Amit Chopra wrote:
>
> Have you explicitly seeded the RNG by calling RAND_seed() or
> RAND_add() ? You need to do that.
>
> For example you can do :
>
> srand((unsigned)(time(NULL))); //C Runtime Function
> int seed[1024];
> for(int i = 0; i < 1024; i++)
> seed[i] = rand(); //C Runtime function
> RAND_seed((unsigned char *)&seed, (1024*(sizeof(int))));
>
> This will seed the RNG with 1024*(sizeof(int))) bytes.
> (With 0.9.5a you need atleast 128 bytes of seed data ).
>
> Can somebody tell me if this method of seeding the RNG secure enough?

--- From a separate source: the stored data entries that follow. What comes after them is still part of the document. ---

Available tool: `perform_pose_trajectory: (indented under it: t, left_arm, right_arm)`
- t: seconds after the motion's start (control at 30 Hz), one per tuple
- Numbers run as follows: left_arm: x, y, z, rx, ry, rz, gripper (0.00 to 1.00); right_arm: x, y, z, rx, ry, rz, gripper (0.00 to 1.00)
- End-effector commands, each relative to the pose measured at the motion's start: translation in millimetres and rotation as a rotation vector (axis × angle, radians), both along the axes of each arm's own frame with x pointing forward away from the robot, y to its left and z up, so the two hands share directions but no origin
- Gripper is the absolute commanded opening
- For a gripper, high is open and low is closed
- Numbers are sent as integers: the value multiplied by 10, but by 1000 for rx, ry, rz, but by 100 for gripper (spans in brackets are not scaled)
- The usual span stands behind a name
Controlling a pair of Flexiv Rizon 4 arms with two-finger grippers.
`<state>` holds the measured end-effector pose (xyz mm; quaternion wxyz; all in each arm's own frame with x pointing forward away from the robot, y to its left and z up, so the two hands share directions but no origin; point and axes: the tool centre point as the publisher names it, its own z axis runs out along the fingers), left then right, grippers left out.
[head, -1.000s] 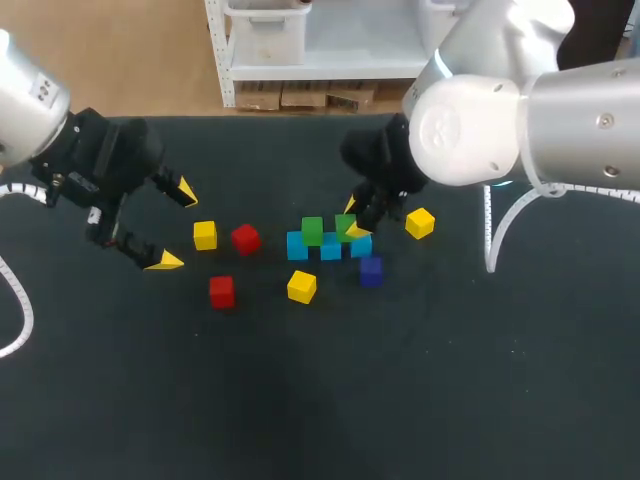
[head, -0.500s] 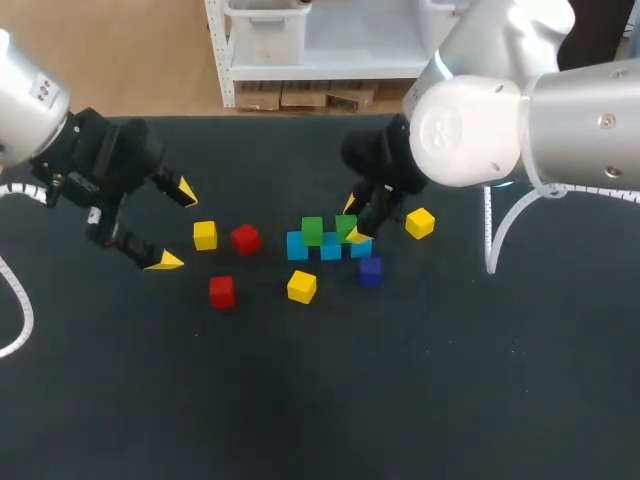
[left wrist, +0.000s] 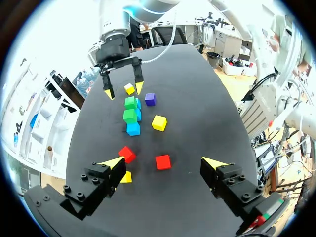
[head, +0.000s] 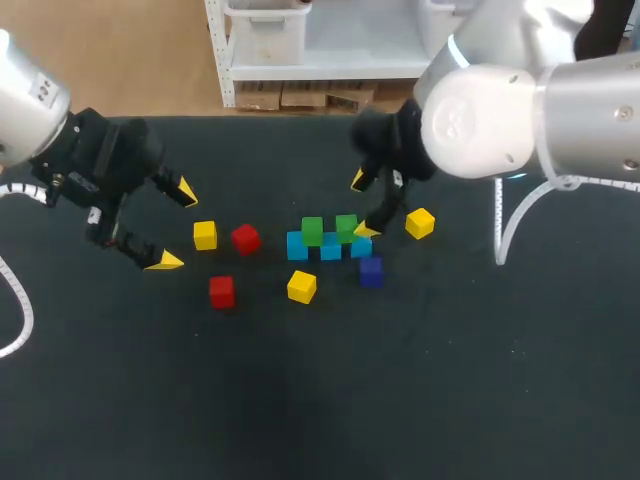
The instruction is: Place the blue cubes, place green cubes on the blue cubes, place the yellow cubes on the green cubes, then place the red cubes on the yellow cubes, and place purple cube on the red cubes.
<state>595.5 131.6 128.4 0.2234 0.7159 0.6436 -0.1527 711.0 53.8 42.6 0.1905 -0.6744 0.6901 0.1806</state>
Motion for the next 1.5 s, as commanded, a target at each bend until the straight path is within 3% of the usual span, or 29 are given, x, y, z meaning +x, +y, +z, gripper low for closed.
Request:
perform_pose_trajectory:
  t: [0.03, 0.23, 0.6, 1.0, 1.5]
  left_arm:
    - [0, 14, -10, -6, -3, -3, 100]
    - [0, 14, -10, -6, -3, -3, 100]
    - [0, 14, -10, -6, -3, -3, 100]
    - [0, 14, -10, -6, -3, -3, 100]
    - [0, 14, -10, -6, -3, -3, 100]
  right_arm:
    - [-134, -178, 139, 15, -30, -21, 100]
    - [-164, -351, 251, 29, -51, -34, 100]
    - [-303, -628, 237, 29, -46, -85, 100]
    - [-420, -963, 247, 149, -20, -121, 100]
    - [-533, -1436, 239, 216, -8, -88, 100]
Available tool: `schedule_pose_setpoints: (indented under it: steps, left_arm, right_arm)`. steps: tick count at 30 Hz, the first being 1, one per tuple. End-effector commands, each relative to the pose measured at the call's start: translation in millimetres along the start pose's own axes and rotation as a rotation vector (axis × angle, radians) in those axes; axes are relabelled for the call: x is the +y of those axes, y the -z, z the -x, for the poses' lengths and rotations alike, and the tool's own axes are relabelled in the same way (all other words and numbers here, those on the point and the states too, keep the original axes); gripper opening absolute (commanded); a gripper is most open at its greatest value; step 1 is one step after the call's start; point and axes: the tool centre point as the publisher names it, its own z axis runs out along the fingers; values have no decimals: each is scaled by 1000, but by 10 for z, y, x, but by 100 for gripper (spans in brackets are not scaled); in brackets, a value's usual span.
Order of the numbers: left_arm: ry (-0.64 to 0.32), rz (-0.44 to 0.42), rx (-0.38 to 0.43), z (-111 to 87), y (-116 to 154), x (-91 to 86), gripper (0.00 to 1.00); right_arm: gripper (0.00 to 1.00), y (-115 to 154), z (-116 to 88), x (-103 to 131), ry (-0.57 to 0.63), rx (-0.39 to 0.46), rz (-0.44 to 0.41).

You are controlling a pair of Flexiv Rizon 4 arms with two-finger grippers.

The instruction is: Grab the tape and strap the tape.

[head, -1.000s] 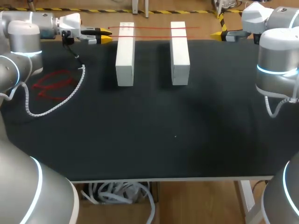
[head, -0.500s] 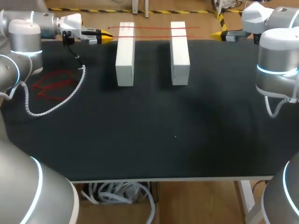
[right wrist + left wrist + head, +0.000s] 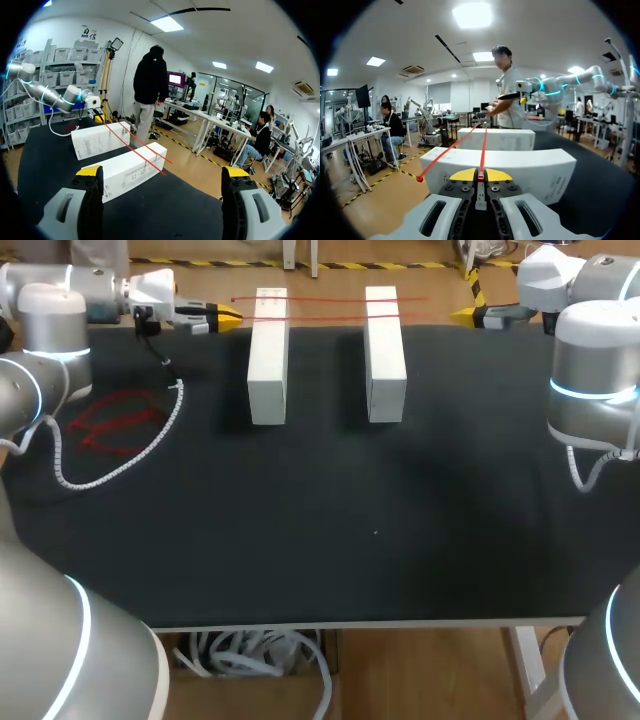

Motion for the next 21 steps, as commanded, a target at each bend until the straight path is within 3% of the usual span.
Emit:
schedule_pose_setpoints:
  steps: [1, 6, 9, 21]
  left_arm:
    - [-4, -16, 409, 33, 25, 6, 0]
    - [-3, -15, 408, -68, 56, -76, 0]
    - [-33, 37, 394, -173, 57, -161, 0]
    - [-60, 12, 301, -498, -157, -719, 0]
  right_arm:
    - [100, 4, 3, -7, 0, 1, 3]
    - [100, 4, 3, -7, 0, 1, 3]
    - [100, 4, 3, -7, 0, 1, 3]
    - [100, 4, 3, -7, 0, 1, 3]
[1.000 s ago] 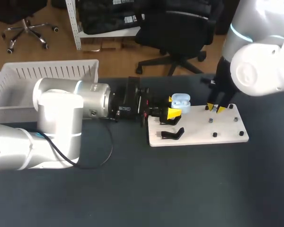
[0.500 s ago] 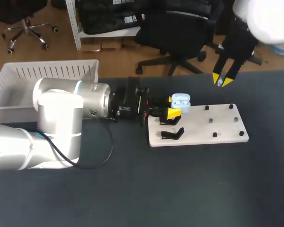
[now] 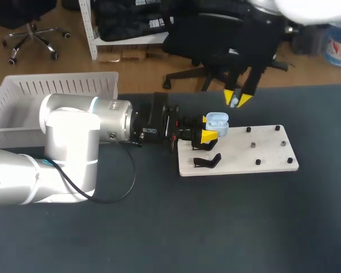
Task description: Pick up each earbud case from the left stands, insert the matching earbuds, close the lid, and place the case in the box.
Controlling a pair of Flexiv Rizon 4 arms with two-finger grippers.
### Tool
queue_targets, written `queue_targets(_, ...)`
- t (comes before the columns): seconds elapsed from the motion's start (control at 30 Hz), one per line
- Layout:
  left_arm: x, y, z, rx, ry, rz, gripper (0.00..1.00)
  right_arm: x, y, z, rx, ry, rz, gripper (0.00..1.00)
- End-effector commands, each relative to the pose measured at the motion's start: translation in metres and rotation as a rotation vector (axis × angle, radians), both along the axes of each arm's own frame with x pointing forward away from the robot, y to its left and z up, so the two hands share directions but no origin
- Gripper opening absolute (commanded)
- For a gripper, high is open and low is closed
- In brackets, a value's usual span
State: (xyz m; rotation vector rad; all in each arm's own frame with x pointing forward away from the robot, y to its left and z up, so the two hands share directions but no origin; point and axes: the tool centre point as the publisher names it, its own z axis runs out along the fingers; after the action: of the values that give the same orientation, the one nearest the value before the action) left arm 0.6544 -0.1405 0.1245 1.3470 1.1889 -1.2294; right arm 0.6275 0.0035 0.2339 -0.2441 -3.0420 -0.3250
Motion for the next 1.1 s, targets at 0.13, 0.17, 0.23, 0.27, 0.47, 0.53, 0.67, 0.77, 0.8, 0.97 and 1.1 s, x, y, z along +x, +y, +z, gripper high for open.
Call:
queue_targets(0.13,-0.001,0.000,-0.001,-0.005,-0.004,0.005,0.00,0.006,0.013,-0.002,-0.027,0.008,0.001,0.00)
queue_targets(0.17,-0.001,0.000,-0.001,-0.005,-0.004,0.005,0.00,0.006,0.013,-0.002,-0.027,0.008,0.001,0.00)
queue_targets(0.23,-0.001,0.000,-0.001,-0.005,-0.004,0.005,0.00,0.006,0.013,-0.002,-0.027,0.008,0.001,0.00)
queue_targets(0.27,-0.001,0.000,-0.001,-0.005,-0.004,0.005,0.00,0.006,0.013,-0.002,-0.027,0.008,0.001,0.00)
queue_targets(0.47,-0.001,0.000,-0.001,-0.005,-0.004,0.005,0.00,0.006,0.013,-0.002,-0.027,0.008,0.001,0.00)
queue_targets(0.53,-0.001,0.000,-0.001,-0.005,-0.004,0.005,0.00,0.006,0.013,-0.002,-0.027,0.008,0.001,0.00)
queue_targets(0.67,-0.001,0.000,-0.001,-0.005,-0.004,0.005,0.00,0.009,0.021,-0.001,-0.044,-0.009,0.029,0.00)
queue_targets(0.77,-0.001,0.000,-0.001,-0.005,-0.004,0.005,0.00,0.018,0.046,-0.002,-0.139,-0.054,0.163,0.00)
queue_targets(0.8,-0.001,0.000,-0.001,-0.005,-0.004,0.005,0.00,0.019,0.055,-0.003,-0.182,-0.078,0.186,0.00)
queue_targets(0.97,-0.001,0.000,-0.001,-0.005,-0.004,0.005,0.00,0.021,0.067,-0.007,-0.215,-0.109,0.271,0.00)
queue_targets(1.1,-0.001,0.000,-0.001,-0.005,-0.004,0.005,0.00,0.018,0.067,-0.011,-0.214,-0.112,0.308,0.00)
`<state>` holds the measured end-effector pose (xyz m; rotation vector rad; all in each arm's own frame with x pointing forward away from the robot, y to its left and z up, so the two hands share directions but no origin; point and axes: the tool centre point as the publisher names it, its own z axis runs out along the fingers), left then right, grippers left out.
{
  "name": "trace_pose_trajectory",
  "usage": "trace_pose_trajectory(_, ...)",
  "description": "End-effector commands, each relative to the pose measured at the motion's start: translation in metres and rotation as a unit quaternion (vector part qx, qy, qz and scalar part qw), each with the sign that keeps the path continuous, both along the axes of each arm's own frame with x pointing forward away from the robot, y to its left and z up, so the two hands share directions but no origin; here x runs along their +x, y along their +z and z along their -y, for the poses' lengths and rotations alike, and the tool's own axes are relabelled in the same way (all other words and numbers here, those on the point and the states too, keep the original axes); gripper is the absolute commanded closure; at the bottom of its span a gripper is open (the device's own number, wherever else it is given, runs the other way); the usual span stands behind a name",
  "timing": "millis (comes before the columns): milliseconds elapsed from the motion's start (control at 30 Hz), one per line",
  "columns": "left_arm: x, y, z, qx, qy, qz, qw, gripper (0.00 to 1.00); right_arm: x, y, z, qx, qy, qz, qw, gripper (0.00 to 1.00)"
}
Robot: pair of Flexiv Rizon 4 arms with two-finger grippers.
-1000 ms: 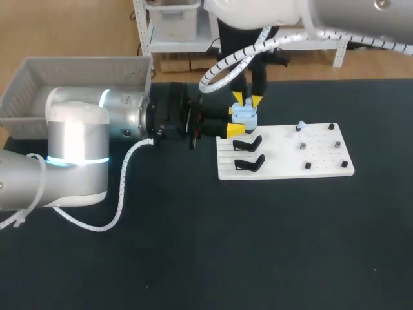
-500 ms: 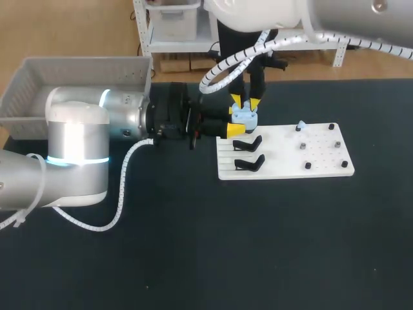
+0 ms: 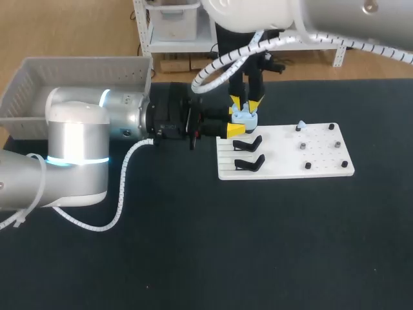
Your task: Pick up each earbud case from the left stands, insert the matching earbuds, close the lid, and place the case in the box.
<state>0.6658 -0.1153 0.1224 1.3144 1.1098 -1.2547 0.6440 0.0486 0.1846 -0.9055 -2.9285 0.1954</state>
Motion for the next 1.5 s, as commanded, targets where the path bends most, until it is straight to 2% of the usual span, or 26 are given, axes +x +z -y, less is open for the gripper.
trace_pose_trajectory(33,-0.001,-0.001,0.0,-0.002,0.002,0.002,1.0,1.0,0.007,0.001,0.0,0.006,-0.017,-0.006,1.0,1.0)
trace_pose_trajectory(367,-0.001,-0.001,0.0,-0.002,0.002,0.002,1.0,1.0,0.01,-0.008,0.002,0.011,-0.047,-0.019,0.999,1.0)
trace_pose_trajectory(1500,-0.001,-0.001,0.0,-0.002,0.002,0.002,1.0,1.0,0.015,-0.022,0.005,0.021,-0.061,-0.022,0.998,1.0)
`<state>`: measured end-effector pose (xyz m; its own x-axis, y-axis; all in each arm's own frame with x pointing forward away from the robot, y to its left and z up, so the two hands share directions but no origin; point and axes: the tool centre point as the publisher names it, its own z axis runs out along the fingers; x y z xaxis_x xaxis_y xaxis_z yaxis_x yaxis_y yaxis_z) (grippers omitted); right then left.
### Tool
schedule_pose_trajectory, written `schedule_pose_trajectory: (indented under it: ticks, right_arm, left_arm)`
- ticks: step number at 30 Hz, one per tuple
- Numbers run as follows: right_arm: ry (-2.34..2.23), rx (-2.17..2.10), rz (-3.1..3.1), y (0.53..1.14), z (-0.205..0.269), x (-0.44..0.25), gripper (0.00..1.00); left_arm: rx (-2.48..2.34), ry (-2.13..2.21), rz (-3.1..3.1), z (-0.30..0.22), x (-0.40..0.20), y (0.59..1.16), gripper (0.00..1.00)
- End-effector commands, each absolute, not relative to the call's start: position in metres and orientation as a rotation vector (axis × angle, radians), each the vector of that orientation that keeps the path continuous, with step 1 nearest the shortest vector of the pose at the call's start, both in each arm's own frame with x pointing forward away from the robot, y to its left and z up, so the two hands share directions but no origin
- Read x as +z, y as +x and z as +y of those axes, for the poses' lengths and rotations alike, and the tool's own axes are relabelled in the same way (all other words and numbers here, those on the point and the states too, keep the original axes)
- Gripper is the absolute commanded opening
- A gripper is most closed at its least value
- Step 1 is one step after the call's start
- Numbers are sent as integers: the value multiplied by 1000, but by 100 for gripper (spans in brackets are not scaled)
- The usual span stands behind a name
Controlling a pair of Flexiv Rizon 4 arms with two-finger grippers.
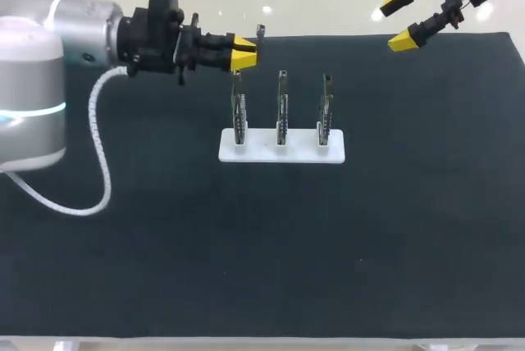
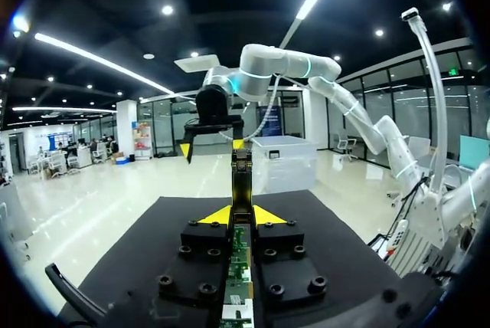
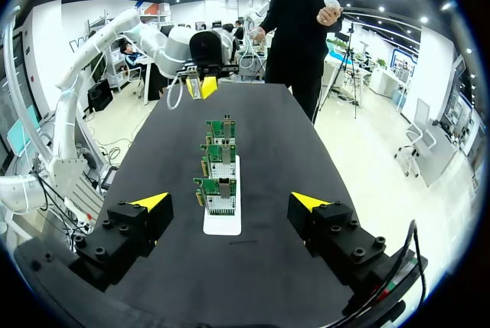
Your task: Pick up the optical module with the left hand, and insert it into the network port with the right hand.
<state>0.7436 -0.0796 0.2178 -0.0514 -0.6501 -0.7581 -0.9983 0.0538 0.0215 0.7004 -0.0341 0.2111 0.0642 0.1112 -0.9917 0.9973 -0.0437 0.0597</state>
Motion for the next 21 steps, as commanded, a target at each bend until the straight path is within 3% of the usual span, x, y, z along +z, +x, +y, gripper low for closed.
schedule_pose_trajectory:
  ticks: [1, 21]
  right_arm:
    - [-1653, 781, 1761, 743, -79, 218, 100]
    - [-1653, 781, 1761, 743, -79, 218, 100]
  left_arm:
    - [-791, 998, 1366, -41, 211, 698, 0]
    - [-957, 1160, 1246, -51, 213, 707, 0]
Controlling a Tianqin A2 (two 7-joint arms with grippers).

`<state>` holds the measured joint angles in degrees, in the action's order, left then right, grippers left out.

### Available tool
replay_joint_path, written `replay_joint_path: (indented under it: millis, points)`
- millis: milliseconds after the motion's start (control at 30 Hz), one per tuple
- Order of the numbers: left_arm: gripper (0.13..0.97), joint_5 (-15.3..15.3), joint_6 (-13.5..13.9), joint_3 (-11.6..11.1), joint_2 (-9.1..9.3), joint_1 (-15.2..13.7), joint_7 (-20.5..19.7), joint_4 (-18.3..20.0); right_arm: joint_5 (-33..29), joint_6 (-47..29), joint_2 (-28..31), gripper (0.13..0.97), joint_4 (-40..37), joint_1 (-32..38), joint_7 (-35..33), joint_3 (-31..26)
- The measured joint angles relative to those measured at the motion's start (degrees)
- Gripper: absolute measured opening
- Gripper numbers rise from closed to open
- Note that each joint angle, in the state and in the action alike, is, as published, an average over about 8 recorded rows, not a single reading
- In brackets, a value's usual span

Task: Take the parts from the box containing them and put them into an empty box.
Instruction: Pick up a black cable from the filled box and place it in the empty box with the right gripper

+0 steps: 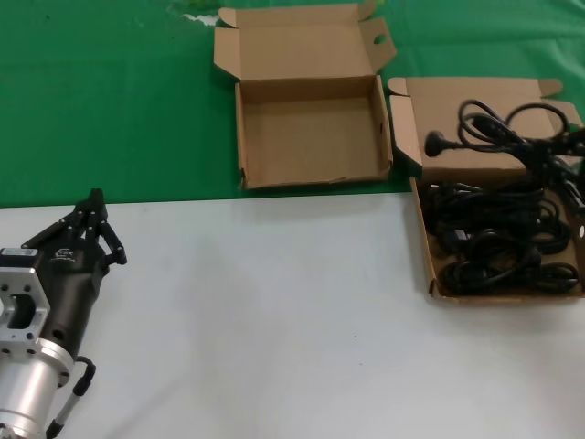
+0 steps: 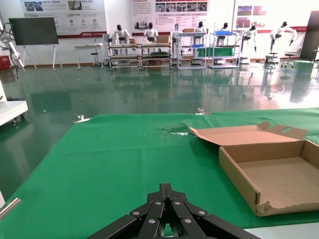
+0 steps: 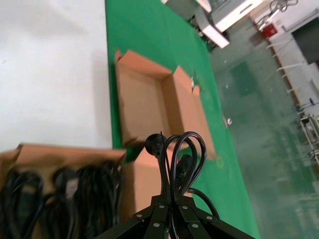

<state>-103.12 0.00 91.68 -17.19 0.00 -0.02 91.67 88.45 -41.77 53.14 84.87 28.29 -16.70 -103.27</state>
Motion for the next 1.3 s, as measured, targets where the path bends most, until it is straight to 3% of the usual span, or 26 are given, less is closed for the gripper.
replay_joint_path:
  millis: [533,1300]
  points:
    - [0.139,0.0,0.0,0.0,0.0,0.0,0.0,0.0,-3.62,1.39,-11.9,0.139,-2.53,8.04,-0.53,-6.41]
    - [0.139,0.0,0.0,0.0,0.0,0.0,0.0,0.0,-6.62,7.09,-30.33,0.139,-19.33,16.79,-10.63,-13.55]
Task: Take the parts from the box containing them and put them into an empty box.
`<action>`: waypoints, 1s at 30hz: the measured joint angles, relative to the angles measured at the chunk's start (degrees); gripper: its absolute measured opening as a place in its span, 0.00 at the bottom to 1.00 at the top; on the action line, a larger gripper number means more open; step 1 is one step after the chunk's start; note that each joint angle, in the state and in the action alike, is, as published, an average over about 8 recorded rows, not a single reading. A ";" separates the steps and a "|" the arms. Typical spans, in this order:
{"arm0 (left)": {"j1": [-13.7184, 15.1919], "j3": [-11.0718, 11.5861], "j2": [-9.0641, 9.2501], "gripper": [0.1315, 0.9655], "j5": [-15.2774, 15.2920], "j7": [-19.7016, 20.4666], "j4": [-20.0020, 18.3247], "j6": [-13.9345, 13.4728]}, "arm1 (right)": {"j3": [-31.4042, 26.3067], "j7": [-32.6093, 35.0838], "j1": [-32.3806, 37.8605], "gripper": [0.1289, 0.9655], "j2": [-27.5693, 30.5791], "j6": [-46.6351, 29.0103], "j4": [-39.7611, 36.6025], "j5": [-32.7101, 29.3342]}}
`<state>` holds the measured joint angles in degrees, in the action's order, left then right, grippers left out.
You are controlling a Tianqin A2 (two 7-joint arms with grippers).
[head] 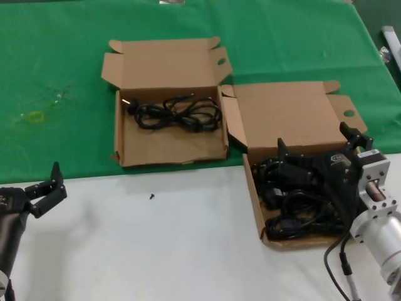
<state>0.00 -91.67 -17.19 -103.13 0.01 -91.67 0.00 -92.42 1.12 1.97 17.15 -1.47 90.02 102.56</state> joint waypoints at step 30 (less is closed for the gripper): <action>0.00 0.00 0.00 1.00 0.00 -0.02 0.00 0.00 | 0.00 0.00 0.00 1.00 0.00 0.00 0.00 0.00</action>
<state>0.00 -91.67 -17.19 -103.13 -0.01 -91.67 0.00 -92.42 1.12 1.97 17.15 -1.47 90.02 102.56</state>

> (rand() generates numbers from 0 - 7fffH). I could also throw in
> additional seed in the form of PID, thread ID, system time and
> other private data.
Using only the time(), srand() and rand() function is catastrophical !
The time() function gives a result in seconds. If an adversary can
estimate the day (!) at which the function was called, it has to deal
with an entropy of 16.4 bits (or, in other words, nothing...). All the
generated keys will have a (real) entropy of 16.4 bits.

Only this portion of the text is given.